• [Directions for this task]
Lines from the line with "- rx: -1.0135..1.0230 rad" to the line with "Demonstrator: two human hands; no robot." in the entries below, and only those, must be output exactly, with both ends included.

• [Data for this exercise]

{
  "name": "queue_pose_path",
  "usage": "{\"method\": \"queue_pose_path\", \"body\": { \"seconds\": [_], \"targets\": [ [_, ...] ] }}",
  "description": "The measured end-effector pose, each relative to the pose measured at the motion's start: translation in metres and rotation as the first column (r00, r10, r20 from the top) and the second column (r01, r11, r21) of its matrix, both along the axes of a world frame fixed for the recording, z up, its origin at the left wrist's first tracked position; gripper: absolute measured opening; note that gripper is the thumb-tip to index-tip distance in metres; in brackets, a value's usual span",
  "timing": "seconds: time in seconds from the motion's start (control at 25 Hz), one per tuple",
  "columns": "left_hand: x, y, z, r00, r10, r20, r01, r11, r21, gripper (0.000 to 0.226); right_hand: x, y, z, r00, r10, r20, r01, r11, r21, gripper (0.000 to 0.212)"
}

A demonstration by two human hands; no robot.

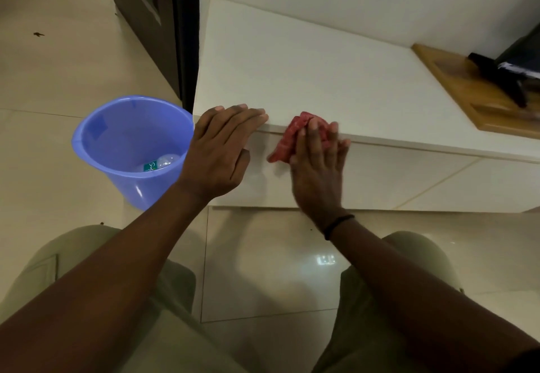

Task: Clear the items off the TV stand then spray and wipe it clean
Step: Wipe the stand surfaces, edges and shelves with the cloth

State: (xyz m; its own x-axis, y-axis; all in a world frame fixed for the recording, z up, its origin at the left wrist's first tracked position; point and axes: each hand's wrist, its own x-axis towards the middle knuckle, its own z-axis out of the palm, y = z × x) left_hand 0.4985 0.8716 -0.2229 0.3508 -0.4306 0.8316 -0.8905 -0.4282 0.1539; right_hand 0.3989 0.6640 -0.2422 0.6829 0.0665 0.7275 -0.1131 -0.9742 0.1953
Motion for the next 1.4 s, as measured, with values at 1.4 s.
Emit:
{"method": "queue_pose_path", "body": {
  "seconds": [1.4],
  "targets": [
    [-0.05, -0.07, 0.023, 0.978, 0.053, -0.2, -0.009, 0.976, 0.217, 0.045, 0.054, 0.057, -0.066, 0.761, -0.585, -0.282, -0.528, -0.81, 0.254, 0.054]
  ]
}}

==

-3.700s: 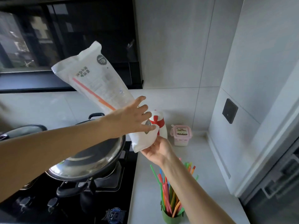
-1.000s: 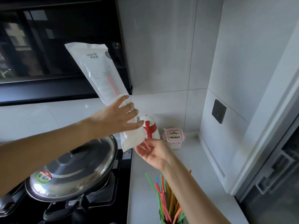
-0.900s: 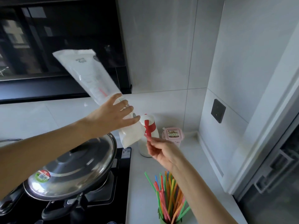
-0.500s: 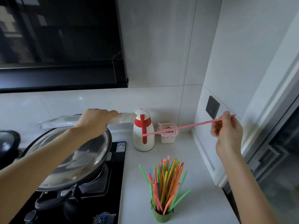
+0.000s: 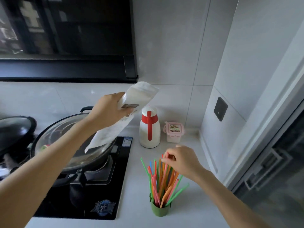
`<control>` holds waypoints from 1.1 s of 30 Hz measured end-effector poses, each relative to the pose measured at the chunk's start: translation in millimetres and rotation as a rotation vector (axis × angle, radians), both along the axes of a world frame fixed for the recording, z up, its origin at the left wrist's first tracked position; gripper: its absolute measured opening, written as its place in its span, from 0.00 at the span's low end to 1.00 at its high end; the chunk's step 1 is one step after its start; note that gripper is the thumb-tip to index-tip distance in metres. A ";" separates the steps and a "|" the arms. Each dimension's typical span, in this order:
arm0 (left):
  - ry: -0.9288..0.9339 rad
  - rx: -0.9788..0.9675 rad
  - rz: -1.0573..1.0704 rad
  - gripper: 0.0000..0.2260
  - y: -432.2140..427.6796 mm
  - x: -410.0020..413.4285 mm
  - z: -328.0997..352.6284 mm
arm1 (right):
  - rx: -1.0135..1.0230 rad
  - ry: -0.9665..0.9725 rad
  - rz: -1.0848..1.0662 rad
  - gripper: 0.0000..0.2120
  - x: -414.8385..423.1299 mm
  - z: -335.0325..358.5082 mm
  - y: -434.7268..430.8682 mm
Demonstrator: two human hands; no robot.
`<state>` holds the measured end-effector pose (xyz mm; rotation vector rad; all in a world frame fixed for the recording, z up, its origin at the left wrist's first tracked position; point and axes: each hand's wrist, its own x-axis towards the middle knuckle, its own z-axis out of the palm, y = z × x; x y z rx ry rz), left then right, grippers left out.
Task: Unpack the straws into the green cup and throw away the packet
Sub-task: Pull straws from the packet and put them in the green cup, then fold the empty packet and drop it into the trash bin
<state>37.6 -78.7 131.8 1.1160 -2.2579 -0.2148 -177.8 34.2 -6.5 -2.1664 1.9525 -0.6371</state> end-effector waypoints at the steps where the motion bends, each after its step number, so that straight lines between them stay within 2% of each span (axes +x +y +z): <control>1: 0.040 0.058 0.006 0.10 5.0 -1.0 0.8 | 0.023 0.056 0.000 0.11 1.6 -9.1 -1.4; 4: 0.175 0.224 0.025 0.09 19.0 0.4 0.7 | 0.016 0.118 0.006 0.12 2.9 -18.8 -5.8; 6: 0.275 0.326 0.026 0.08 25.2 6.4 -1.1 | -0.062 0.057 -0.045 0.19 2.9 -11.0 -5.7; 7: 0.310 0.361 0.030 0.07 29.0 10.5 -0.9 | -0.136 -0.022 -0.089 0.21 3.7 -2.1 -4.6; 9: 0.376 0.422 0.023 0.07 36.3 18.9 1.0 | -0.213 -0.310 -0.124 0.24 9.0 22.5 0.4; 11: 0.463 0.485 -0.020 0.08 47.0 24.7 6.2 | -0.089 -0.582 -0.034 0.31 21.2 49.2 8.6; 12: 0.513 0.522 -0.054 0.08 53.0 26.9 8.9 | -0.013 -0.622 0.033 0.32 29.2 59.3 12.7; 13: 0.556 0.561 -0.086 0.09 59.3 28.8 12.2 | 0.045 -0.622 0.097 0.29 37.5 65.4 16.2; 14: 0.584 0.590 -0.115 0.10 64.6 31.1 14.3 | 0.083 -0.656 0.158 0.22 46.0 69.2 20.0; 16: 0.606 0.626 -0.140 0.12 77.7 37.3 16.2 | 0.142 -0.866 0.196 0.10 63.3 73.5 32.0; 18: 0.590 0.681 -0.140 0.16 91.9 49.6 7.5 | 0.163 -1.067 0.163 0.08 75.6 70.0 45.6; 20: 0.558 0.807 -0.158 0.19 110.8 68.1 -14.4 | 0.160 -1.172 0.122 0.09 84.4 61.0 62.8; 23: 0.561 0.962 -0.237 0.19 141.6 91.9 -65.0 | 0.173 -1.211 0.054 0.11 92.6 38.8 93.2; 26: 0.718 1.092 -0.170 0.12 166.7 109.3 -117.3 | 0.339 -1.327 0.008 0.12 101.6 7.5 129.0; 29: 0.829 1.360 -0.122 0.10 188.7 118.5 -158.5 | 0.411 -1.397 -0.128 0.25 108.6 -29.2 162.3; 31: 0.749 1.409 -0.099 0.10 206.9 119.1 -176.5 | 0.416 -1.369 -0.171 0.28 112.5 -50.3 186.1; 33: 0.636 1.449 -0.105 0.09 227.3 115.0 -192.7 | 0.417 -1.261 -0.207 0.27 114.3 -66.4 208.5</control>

• [Solution to this problem]
  - rx: -1.0135..1.0230 rad
  - ry: -0.9665..0.9725 rad
  - rz: -1.0848..1.0662 rad
  - gripper: 0.0000..0.2120
  - x: -414.8385..423.1299 mm
  - z: -335.0325..358.5082 mm
  - y: -434.7268..430.8682 mm
Demonstrator: two human hands; no robot.

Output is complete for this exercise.